Posted on:2010-08-13Degree:Ph.DType:Dissertation
University:Capella UniversityCandidate:Wilcox, Dannie AFull Text:PDF
GTID:1449390002986883Subject:Unknown
Abstract/Summary:
Modern scholars and practitioners, alluding to the dynamic complexity of organizational change, have become disillusioned with linear approaches to organizational change and have tended to abandon traditional theories. Scholarly literature suggested that organizations need new approaches and conceptual frameworks regarding organizational change. This research investigation empirically explored organizational change. A global services company that represented a large hierarchical structure undergoing organizational change was selected for this study. Interview and observational data were collected and analyzed using the full suite of classic grounded theory research methods. Mentoring as soft social control was the basic social process by which mentors and mentees in the participating organization drove organizational change toward the ideal organization envisioned by the senior VP and other leaders. These leaders authored and supported a mentoring culture of equality, diversity, and inclusion.

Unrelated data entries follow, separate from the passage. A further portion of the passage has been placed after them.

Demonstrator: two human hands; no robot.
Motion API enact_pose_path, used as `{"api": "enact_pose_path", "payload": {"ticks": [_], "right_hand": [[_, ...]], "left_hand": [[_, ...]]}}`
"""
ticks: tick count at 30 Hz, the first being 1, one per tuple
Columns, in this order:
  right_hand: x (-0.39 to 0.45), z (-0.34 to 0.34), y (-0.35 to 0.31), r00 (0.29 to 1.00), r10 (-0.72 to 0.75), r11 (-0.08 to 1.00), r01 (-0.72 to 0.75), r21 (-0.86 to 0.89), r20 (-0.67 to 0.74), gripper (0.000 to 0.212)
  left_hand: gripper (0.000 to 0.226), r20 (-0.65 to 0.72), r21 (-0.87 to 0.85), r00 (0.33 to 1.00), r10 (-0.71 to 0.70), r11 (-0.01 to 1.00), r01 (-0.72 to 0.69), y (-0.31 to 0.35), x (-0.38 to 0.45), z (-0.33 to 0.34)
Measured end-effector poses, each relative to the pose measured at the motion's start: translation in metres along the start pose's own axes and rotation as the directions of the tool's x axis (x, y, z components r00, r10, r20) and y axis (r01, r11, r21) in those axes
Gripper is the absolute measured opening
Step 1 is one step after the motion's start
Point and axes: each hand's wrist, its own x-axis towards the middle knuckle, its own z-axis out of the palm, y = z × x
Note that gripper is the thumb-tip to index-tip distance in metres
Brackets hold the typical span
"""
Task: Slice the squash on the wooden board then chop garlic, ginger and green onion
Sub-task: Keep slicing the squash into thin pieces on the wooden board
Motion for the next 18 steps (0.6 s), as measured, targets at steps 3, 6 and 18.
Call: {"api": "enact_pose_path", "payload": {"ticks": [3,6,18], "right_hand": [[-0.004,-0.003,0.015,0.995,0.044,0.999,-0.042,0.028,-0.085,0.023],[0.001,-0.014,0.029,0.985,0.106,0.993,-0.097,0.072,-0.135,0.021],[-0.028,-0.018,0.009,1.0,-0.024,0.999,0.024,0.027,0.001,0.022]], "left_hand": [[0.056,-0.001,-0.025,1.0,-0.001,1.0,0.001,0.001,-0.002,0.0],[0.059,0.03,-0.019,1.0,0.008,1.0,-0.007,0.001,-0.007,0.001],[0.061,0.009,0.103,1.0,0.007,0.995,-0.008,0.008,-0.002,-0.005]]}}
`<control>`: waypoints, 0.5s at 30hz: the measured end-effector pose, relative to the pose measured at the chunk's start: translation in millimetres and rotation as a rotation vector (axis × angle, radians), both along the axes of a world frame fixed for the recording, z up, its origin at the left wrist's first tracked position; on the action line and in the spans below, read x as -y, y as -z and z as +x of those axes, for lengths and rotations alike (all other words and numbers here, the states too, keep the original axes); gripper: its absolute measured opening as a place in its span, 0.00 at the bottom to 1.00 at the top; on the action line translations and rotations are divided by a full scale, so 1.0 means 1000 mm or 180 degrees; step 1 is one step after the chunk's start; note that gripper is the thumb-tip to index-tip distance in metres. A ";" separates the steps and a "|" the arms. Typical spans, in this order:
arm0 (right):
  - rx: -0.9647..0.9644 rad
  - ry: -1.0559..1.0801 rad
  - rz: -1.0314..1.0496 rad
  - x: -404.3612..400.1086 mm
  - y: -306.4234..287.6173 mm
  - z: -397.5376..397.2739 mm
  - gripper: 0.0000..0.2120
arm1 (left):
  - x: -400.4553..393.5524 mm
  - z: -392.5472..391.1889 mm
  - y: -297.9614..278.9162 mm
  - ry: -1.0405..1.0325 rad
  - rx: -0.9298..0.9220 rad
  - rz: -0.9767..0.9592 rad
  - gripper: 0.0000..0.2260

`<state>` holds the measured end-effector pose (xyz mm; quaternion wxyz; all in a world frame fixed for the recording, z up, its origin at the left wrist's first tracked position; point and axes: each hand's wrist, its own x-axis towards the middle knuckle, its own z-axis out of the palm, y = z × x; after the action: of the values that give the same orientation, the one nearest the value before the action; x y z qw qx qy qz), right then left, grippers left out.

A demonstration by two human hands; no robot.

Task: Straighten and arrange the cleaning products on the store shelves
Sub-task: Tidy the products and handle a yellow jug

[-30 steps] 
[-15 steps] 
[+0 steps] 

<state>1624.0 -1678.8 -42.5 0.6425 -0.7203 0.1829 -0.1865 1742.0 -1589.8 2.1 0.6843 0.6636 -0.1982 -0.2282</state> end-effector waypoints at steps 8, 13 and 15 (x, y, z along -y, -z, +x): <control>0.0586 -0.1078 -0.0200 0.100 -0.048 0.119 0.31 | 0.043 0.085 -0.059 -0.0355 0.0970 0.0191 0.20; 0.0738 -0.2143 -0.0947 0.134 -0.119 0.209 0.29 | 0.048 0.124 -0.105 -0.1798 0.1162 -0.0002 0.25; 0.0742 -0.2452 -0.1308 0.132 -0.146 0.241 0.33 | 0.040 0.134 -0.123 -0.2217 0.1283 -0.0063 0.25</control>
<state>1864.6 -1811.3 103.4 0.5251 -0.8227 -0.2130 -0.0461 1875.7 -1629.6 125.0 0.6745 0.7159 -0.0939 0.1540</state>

Over time, as generations of mentees of senior leaders developed into new corporate leaders and continued the mentoring culture, the leadership at the top of the bureaucratic hierarchy had gradually become a mentoring network comprised mostly of increasingly talented minorities, women, and minority women with a diverse array of talent filling the leadership pipeline. Rather than traditional linear approaches to organizational change, this study's grounded theory of mentoring as soft social control offered a new approach and conceptual framework regarding organizational transformation.